SB 917: Post-Consumer Architectural Paint Stewardship
Sponsor: Jamie Burger
OPPOSE
Fee-funded bureaucracy & cartel dynamics.
This bill establishes a statewide paint "stewardship" system in which paint manufacturers must submit a state-approved plan to collect leftover paint. The program is paid for through a mandatory per-container fee added to paint sold in Missouri, creating a semi-permanent fee-funded structure.
What Does This Bill Do?
- Mandatory Producer Stewardship: Compels paint manufacturers to join a representative organization and prohibits the sale of paint brands that do not participate in the state-approved program.
- New Consumer Fees: Imposes a mandatory per-container "paint assessment fee" on consumers at the point of purchase to fund the statewide collection and recycling network.

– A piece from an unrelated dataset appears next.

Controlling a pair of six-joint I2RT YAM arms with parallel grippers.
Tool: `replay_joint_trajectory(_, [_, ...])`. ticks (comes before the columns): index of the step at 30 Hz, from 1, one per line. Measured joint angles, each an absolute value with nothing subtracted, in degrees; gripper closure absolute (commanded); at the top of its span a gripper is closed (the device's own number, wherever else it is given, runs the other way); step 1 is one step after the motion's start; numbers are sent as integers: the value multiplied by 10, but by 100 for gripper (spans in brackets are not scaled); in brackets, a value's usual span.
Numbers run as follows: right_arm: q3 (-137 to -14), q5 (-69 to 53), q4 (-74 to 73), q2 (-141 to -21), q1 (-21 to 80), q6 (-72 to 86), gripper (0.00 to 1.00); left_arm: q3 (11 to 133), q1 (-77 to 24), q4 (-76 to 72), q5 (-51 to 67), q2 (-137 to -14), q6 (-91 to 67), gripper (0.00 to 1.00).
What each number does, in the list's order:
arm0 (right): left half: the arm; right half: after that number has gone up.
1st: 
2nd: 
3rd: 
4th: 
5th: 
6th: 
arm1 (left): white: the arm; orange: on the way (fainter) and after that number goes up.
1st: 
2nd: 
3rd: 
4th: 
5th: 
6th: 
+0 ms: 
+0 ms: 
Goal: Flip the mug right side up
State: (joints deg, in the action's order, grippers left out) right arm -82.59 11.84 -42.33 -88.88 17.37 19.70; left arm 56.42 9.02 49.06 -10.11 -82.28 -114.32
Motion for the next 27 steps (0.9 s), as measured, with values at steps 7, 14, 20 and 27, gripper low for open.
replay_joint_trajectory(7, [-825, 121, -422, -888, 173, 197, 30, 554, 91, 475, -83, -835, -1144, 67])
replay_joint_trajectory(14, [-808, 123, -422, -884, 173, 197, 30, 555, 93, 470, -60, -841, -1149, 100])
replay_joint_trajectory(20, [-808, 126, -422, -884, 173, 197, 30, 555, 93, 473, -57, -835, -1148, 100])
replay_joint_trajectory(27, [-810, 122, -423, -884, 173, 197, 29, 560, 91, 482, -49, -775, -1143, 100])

- Permanent Bureaucratic Funding: Creates a non-reverting Paint Stewardship Subaccount within the Solid Waste Management Fund, ensuring fees stay within the agency rather than returning to general revenue.

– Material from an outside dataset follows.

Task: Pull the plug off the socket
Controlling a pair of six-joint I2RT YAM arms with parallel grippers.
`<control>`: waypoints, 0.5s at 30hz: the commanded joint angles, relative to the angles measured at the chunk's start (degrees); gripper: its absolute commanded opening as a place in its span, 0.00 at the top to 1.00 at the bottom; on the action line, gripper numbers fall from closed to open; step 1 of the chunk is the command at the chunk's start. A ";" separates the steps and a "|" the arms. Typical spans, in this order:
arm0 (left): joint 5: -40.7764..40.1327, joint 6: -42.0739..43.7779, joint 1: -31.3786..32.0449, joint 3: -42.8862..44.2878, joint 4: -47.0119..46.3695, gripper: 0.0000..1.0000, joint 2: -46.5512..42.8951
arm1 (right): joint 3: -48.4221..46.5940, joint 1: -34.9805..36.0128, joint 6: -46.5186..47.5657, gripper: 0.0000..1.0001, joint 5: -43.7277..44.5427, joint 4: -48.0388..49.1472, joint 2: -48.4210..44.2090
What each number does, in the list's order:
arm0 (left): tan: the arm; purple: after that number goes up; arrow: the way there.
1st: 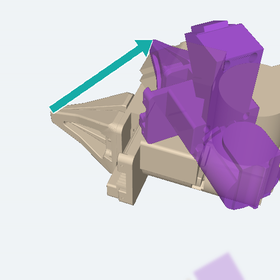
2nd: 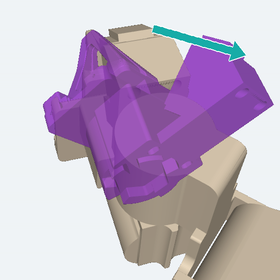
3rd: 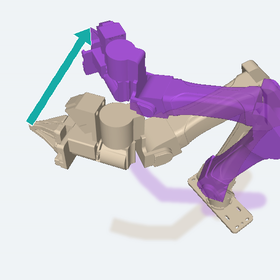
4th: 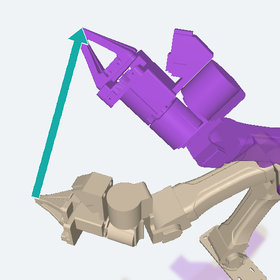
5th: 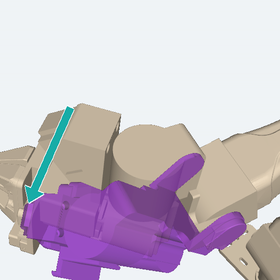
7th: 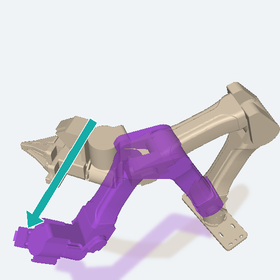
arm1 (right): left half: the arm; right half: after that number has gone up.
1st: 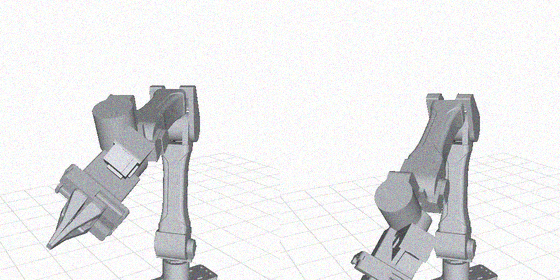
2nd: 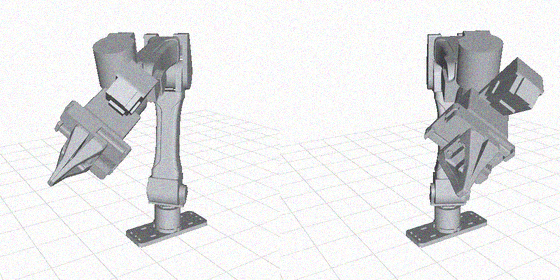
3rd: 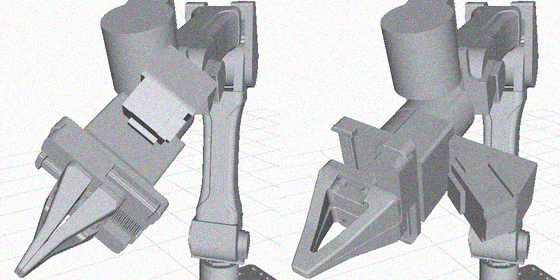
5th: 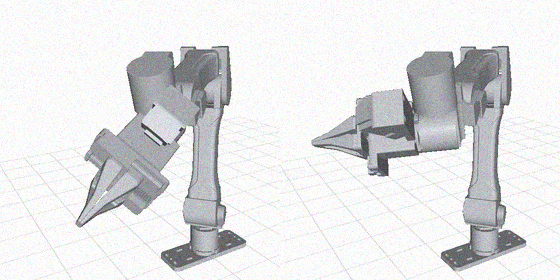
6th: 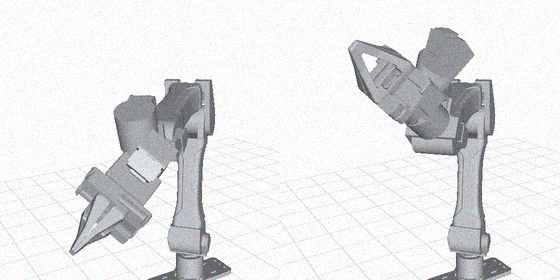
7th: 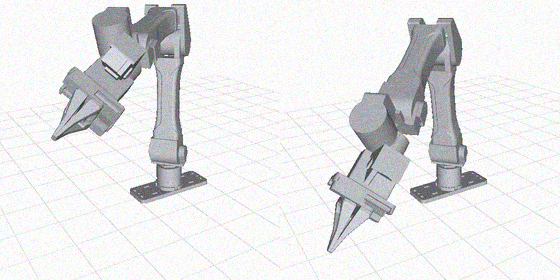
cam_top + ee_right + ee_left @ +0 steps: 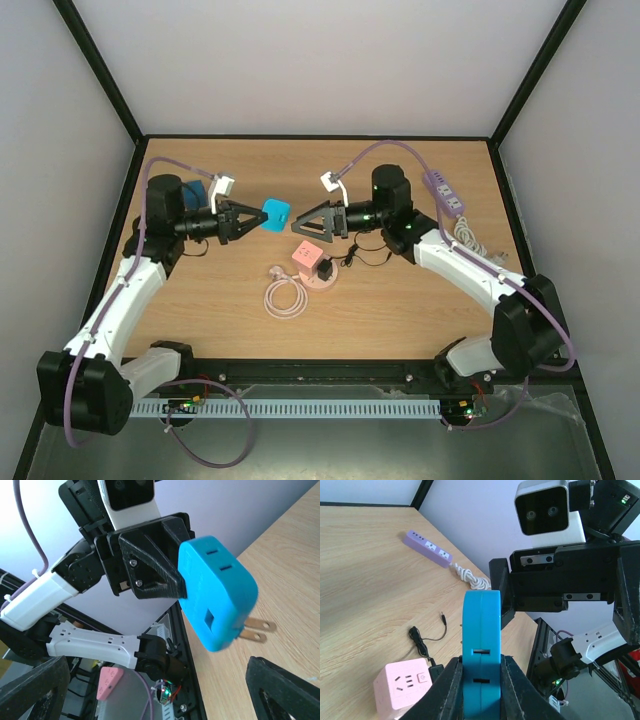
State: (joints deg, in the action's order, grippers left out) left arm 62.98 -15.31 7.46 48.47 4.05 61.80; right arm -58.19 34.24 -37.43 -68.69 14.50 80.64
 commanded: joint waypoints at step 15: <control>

Constitutional or Critical Context
This legislation grants broad antitrust and competition immunity to private producers and their representative organizations. This effectively creates a state-sanctioned cartel mechanism where competitors coordinate pricing (via fees) and operations under a protected legal shield, bypassing standard market protections for consumers.
Red Flags & Recommended Amendments
State-Compelled Market Participation
Prohibiting the sale of a legal product based on participation in a private-led stewardship program is an overreach of commerce control.
Shielded Transparency
The bill includes confidentiality language that prevents the public from evaluating whether the fees are reasonable or if the program is operating efficiently.
Act for Missouri Recommendation:
OPPOSE. This bill creates a new fee-funded bureaucracy, mandates market participation through sales restrictions, and grants broad antitrust immunity that functions as state-enabled cartel protection.